Autotuner fails for CNN in new dev branch

I’ve just moved from v0.6 to the development branch. HEAD at time of writing.

I’m trying to autotune one of my benchmarks, a CNN. It autotunes fine in v0.6, however with the dev branch, even with a couple of iterations it crashes with error:

[XX:XX:XX] ../src/printer/doc.cc:55: text node: ' an internal invariant was violated while typechecking your program [XX:XX:XX] ../src/relay/op/nn/convolution.cc:561: Check failed: param->ker
nel_size.defined() && param->channels.defined(): The kernel size and channels of a Conv must be set or infered by previous pass      

and with other possibly relevant information:

  %15 = nn.contrib_conv2d_winograd_without_weight_transform(%11, %14, tile_size=4, padding=[1, 1, 1, 1], kernel_size=[3, 3]) an internal invariant was violated while typechecking your program
 [XX:XX:XX] ../src/relay/op/nn/convolution.cc:561: Check failed: param->kernel_size.defined() && param->channels.defined(): The kernel size and channels of a Conv must be set or infered by previous pass                                                                                                                 

The model runs fine when not autotuning.

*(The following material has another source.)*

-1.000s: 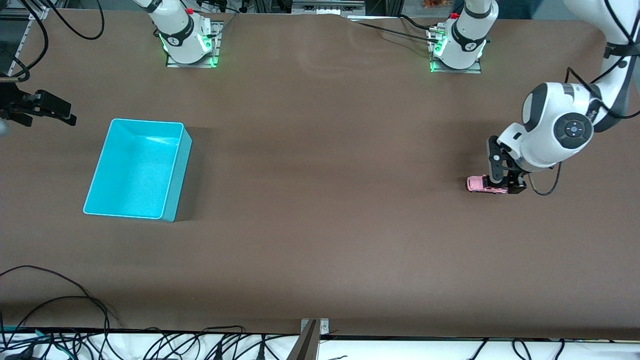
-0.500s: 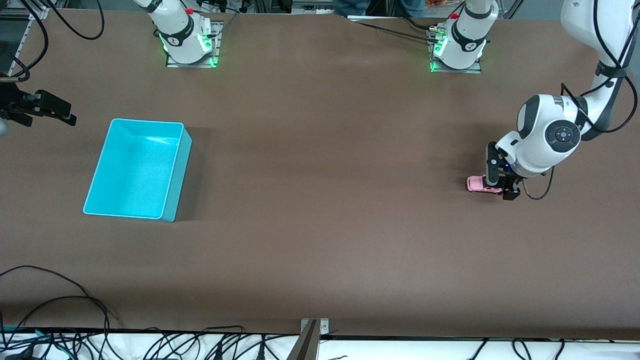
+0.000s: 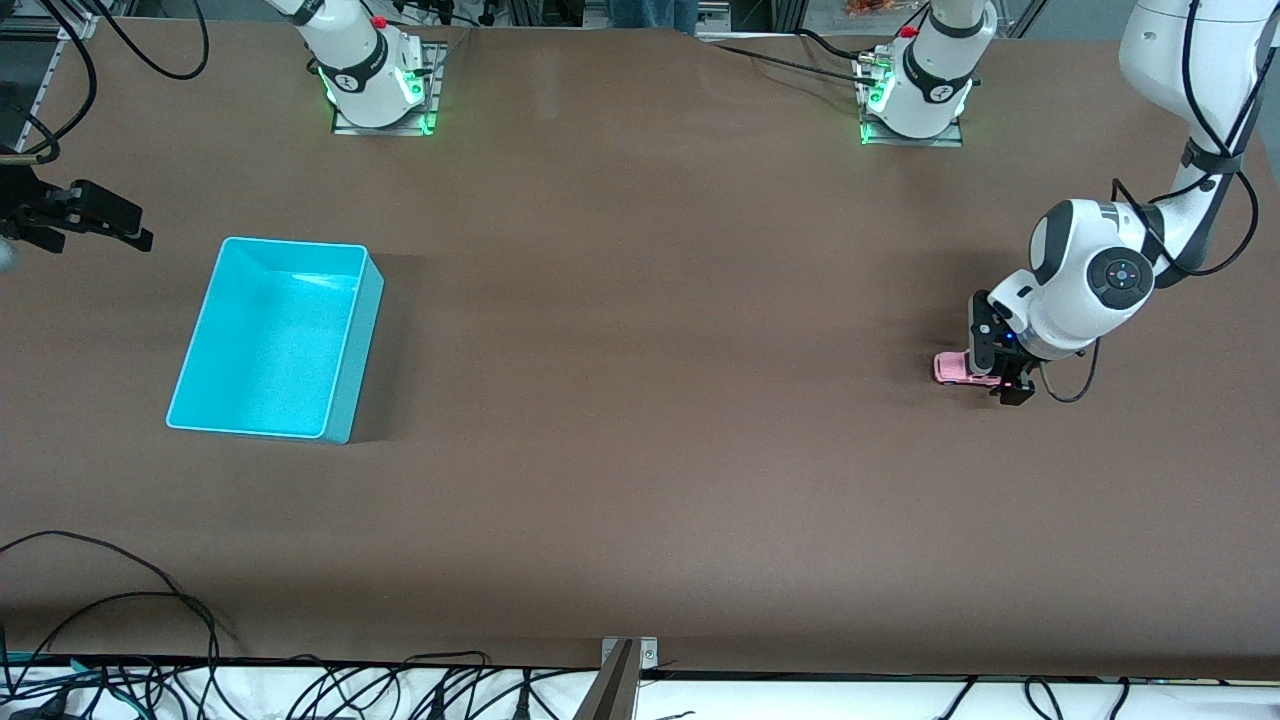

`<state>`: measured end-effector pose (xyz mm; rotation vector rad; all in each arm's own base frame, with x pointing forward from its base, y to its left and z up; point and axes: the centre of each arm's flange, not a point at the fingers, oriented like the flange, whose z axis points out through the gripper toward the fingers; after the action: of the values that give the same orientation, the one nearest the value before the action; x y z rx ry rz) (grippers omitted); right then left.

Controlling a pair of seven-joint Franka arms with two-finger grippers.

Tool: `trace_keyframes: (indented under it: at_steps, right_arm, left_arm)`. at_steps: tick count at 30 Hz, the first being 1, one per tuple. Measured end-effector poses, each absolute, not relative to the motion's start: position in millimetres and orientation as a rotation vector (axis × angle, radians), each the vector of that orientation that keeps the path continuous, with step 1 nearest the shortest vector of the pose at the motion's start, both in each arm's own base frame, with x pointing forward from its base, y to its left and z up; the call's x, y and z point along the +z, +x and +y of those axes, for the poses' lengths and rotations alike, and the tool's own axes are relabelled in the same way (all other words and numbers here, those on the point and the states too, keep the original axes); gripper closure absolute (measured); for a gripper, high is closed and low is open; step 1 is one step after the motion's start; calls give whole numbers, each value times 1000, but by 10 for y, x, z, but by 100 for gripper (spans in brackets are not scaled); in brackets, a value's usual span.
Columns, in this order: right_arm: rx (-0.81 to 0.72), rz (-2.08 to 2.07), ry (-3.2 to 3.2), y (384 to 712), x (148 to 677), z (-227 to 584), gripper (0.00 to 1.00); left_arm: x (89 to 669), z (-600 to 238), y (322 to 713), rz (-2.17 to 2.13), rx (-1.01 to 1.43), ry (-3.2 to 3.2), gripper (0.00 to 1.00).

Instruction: Wind and store pink jeep toy

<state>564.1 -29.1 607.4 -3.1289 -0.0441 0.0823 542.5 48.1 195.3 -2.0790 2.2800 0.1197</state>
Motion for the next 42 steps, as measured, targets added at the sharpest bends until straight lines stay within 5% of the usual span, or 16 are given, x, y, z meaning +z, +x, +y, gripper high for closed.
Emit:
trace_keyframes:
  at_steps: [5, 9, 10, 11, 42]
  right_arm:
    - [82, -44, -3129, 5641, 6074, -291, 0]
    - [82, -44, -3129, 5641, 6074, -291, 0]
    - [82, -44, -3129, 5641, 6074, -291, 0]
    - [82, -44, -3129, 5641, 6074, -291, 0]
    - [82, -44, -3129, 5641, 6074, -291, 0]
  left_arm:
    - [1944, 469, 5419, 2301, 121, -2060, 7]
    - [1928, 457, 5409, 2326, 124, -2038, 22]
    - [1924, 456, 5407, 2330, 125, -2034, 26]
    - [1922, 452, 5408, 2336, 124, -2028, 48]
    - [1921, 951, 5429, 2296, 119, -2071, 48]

I’ve tried a couple of other models and they seem to work. The debug doesn’t mention any other layers failing, but it could be this is just the first to fail.

My uninformed guess from the message is that somewhere along the way with nn.contrib_conv2d_winograd_without_weight_transform the kernel size or channels information is lost somewhere. However I’m not yet familiar enough with the C++ backend of tvm to know a good approach to start tracing.

I can provide more information about my setup if needed.

I have not jumped backwards through the commit history to see if there’s an earlier commit of this version that works.

(off-topic, but does anyone have a recommended nice automated way of doing this beyond bash scripting, I guess doing some fort of binary search in a range of commits?)

Could you share the script that can reproduce the error? I think it’s likely because you didn’t specify the weight shape to depthwise conv2d op.

An update with a reproducible example. Seems that it runs okay on x86 platforms, but on ARM CPU platforms I get the error described above.

Have tried again with a more recent commit, and the same issue occurs.

I’ve found it with two of my test models, which are in the repo as Onnx models. See here.

Two models, ResNet34, and the smaller WRN-40-2. They don’t have any depthwise conv2d ops as far as I’m aware.

You don’t need many trials to see the behaviour.

A couple of example runs for the example are below:

python tvm_autotune.py --target_type remote --device_key hikey --target_string 'llvm -device=arm_cpu -target=aarch64-linux-gnu' --output_path /tmp/ --host_port 9190  --trials 5

python tvm_autotune.py --target_type local  --target_string 'llvm -target=x86_64-linux-gnu -mcpu=core-avx2' --output_path /tmp/ --trials 5

Could you try apply this patch and see if it fixes the problem?

Thanks for getting back to me on this.

I’ve since updated to a newer commit (95e06b3). However, the autotuning on ARM CPU problem seems to have extended to all of my autotuning benchmarks.

I’ve tried applying your patch to 95e06b3, but it does not seem to change the behavior.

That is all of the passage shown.